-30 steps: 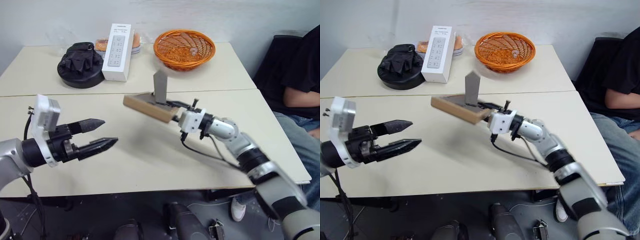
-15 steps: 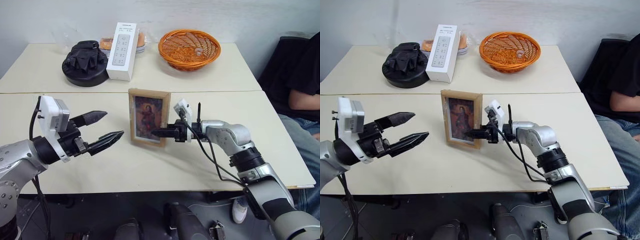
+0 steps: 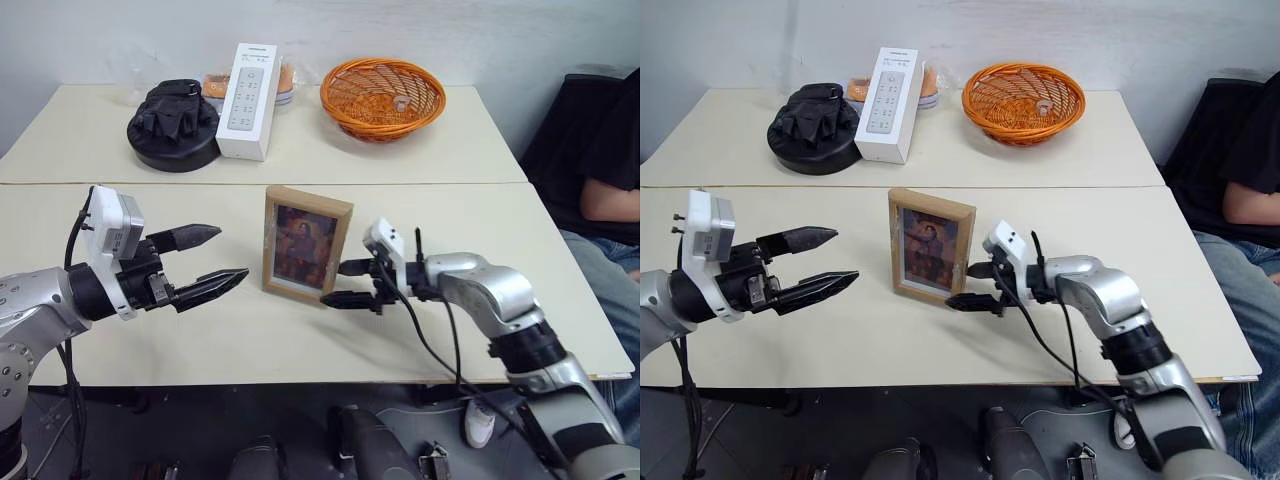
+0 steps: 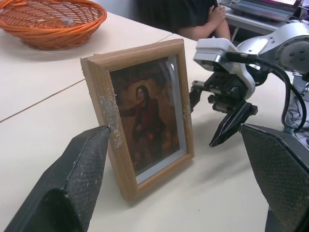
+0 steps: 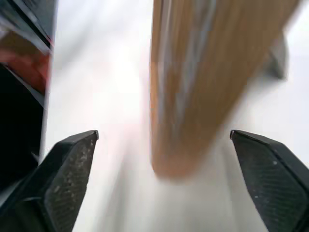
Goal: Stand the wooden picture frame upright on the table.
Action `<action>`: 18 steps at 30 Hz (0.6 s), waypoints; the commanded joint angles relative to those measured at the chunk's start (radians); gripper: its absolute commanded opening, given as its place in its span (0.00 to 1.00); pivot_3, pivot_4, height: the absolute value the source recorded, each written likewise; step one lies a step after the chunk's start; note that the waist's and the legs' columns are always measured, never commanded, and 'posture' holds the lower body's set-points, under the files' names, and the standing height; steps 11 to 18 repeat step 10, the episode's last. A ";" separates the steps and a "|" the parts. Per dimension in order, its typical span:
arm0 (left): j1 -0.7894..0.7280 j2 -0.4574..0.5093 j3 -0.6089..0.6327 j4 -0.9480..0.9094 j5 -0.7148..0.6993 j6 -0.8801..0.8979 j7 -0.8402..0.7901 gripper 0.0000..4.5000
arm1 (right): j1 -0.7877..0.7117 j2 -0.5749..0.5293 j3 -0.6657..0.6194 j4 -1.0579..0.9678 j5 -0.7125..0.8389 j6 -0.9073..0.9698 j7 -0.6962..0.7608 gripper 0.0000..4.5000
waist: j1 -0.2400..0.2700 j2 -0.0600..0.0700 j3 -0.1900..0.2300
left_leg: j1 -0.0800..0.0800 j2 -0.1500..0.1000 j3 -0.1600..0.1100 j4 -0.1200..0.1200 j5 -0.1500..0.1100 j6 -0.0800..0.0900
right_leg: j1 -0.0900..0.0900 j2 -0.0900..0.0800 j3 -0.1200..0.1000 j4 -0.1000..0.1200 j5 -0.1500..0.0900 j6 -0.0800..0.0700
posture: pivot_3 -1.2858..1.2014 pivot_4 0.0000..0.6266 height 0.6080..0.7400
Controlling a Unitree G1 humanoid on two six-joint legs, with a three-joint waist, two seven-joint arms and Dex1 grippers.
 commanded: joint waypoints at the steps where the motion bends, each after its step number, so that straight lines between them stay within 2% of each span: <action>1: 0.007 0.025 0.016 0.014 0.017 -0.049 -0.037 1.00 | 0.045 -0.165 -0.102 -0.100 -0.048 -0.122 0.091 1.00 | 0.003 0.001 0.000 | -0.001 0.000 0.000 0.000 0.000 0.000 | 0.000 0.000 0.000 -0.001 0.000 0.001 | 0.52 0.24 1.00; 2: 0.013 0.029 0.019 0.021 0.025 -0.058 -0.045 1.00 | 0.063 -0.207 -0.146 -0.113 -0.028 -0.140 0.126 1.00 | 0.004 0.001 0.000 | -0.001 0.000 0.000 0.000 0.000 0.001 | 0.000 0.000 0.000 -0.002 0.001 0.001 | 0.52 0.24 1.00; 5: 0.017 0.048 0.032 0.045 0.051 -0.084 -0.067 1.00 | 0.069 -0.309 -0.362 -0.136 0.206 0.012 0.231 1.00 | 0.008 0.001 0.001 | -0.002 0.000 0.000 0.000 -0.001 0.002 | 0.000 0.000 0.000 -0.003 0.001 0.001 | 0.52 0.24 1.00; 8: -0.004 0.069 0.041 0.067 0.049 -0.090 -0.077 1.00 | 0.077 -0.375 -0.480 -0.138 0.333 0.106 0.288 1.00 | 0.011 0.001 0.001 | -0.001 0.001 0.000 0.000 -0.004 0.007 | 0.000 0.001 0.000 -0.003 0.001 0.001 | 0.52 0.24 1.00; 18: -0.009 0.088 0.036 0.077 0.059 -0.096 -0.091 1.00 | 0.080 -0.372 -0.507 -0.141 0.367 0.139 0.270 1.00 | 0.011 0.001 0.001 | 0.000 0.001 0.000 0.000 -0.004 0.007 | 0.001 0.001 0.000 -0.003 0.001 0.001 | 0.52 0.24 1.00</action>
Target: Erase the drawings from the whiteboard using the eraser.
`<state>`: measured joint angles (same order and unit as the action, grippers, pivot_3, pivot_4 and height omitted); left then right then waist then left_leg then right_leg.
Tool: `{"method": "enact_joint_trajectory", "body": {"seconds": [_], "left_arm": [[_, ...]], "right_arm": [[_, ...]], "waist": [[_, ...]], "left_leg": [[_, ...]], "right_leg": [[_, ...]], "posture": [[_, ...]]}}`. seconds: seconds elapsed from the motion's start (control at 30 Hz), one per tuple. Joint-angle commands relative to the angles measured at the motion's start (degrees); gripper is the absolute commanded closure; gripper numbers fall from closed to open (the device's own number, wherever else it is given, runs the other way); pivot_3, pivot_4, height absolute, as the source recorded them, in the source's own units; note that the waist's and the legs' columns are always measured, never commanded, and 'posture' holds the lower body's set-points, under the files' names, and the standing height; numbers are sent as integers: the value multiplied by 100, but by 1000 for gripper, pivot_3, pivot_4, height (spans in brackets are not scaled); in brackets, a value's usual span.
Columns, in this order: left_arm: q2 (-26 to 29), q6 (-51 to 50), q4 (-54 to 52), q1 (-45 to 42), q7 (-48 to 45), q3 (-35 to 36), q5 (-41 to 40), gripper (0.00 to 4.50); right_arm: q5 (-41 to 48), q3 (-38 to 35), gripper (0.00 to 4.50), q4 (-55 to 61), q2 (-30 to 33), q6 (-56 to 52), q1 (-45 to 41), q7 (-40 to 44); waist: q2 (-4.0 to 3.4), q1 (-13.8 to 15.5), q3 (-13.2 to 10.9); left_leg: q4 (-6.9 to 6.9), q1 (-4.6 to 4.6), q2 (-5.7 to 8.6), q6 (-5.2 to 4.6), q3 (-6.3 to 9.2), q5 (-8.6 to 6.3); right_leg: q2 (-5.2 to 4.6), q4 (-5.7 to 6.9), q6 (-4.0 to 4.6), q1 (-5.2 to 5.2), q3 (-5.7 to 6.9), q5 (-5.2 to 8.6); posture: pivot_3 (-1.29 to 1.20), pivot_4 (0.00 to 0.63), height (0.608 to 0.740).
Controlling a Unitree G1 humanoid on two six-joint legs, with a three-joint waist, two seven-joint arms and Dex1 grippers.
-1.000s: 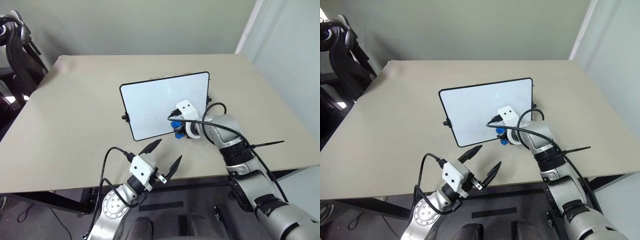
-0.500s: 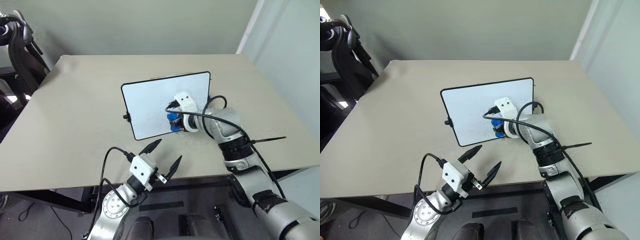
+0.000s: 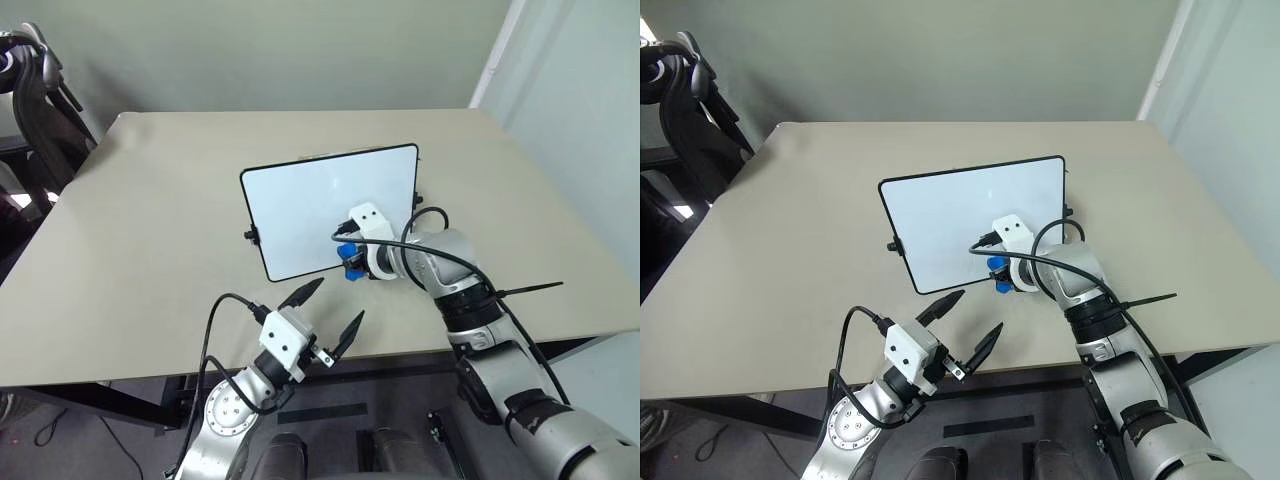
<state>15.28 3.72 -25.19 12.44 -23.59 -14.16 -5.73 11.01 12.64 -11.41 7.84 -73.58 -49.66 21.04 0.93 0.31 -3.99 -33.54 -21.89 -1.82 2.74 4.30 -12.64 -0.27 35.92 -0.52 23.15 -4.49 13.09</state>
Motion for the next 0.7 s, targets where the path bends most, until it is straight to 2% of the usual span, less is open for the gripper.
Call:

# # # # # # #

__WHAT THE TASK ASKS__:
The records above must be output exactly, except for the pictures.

__WRITTEN RESPONSE__:
-30 steps: 
-15 steps: 
+0 steps: 
+0 steps: 
+0 steps: 
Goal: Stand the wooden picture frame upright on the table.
Action `<action>`: 18 steps at 30 Hz (0.6 s), waypoints; the commanded joint angles relative to those measured at the chunk's start (radians); gripper: its absolute commanded opening, given as its place in its span (0.00 to 1.00); pivot_3, pivot_4, height: the absolute value the source recorded, each written likewise; step one lies a step after the chunk's start; note that the waist's and the legs' columns are always measured, never commanded, and 'posture' holds the lower body's set-points, under the files' names, and the standing height; steps 11 to 18 repeat step 10, the episode's last. A ";" separates the steps and a "|" the parts. Per dimension in order, its typical span:
arm0 (left): j1 -0.7894..0.7280 j2 -0.4574..0.5093 j3 -0.6089..0.6327 j4 -0.9480..0.9094 j5 -0.7148..0.6993 j6 -0.8801..0.8979 j7 -0.8402..0.7901 gripper 0.0000..4.5000
arm1 (right): j1 -0.7877..0.7117 j2 -0.5749..0.5293 j3 -0.6657..0.6194 j4 -1.0579..0.9678 j5 -0.7125..0.8389 j6 -0.9073..0.9698 j7 -0.6962..0.7608 gripper 0.0000..4.5000
waist: j1 -0.2400..0.2700 j2 -0.0600..0.0700 j3 -0.1900..0.2300
left_leg: j1 -0.0800..0.0800 j2 -0.1500..0.1000 j3 -0.1600..0.1100 j4 -0.1200..0.1200 j5 -0.1500..0.1100 j6 -0.0800..0.0900
right_leg: j1 -0.0900..0.0900 j2 -0.0900..0.0800 j3 -0.1200..0.1000 j4 -0.1000..0.1200 j5 -0.1500..0.0900 j6 -0.0800..0.0700
posture: pivot_3 -1.2858..1.2014 pivot_4 0.0000..0.6266 height 0.6080..0.7400
Controlling a Unitree G1 humanoid on two six-joint legs, with a three-joint waist, two seven-joint arms and Dex1 grippers.
 commanded: joint waypoints at the steps where the motion bends, each after its step number, so that straight lines between them stay within 2% of each span: <action>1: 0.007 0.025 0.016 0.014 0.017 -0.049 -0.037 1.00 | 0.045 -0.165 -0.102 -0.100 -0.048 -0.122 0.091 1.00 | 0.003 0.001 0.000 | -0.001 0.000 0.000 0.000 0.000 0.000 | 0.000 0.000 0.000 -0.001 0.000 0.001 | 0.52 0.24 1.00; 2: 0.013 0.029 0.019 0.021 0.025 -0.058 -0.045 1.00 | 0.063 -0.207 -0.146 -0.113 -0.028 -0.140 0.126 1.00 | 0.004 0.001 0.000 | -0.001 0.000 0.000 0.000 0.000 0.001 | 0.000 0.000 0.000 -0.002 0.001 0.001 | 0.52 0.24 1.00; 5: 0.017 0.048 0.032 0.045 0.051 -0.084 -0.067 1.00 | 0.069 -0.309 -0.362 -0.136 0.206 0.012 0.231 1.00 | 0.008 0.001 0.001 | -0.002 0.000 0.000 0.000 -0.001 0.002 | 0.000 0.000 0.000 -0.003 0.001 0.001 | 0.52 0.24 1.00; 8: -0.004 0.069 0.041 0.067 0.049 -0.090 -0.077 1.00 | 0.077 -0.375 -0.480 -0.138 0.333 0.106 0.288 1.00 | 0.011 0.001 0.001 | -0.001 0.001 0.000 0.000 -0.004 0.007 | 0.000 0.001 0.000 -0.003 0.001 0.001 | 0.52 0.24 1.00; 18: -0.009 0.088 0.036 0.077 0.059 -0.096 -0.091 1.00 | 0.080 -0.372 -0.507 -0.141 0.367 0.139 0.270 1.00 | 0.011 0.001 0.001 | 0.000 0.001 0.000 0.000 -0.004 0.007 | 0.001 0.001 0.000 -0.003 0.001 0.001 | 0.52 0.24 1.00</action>
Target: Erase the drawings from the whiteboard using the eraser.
`<state>`: measured joint angles (same order and unit as the action, grippers, pivot_3, pivot_4 and height omitted); left then right then waist then left_leg then right_leg.
Tool: `{"method": "enact_joint_trajectory", "body": {"seconds": [_], "left_arm": [[_, ...]], "right_arm": [[_, ...]], "waist": [[_, ...]], "left_leg": [[_, ...]], "right_leg": [[_, ...]], "posture": [[_, ...]]}}`. seconds: seconds elapsed from the motion's start (control at 30 Hz), one per tuple. Joint-angle commands relative to the angles measured at the motion's start (degrees); gripper is the absolute commanded closure; gripper numbers fall from closed to open (the device's own number, wherever else it is given, runs the other way); pivot_3, pivot_4, height absolute, as the source recorded them, in the source's own units; note that the waist's and the legs' columns are always measured, never commanded, and 'posture' holds the lower body's set-points, under the files' names, and the standing height; numbers are sent as integers: the value multiplied by 100, but by 1000 for gripper, pivot_3, pivot_4, height (spans in brackets are not scaled); in brackets, a value's usual span.
Columns, in this order: left_arm: q2 (-26 to 29), q6 (-51 to 50), q4 (-54 to 52), q1 (-45 to 42), q7 (-48 to 45), q3 (-35 to 36), q5 (-41 to 40), gripper (0.00 to 4.50); right_arm: q5 (-41 to 48), q3 (-38 to 35), gripper (0.00 to 4.50), q4 (-55 to 61), q2 (-30 to 33), q6 (-56 to 52), q1 (-45 to 41), q7 (-40 to 44); waist: q2 (-4.0 to 3.4), q1 (-13.8 to 15.5), q3 (-13.2 to 10.9); left_leg: q4 (-6.9 to 6.9), q1 (-4.6 to 4.6), q2 (-5.7 to 8.6), q6 (-5.2 to 4.6), q3 (-6.3 to 9.2), q5 (-8.6 to 6.3); right_leg: q2 (-5.2 to 4.6), q4 (-5.7 to 6.9), q6 (-4.0 to 4.6), q1 (-5.2 to 5.2), q3 (-5.7 to 6.9), q5 (-5.2 to 8.6); posture: pivot_3 (-1.29 to 1.20), pivot_4 (0.00 to 0.63), height (0.608 to 0.740).
Controlling a Unitree G1 humanoid on two six-joint legs, with a three-joint waist, two seven-joint arms and Dex1 grippers.
-1.000s: 
-0.500s: 
+0.000s: 
<state>15.28 3.72 -25.19 12.44 -23.59 -14.16 -5.73 11.01 12.64 -11.41 7.84 -73.58 -49.66 21.04 0.93 0.31 -3.99 -33.54 -21.89 -1.82 2.74 4.30 -12.64 -0.27 35.92 -0.52 23.15 -4.49 13.09</state>
Motion for the next 0.7 s, targets where the path bends most, until it is straight to 2% of the usual span, less is open for the gripper.
Call:

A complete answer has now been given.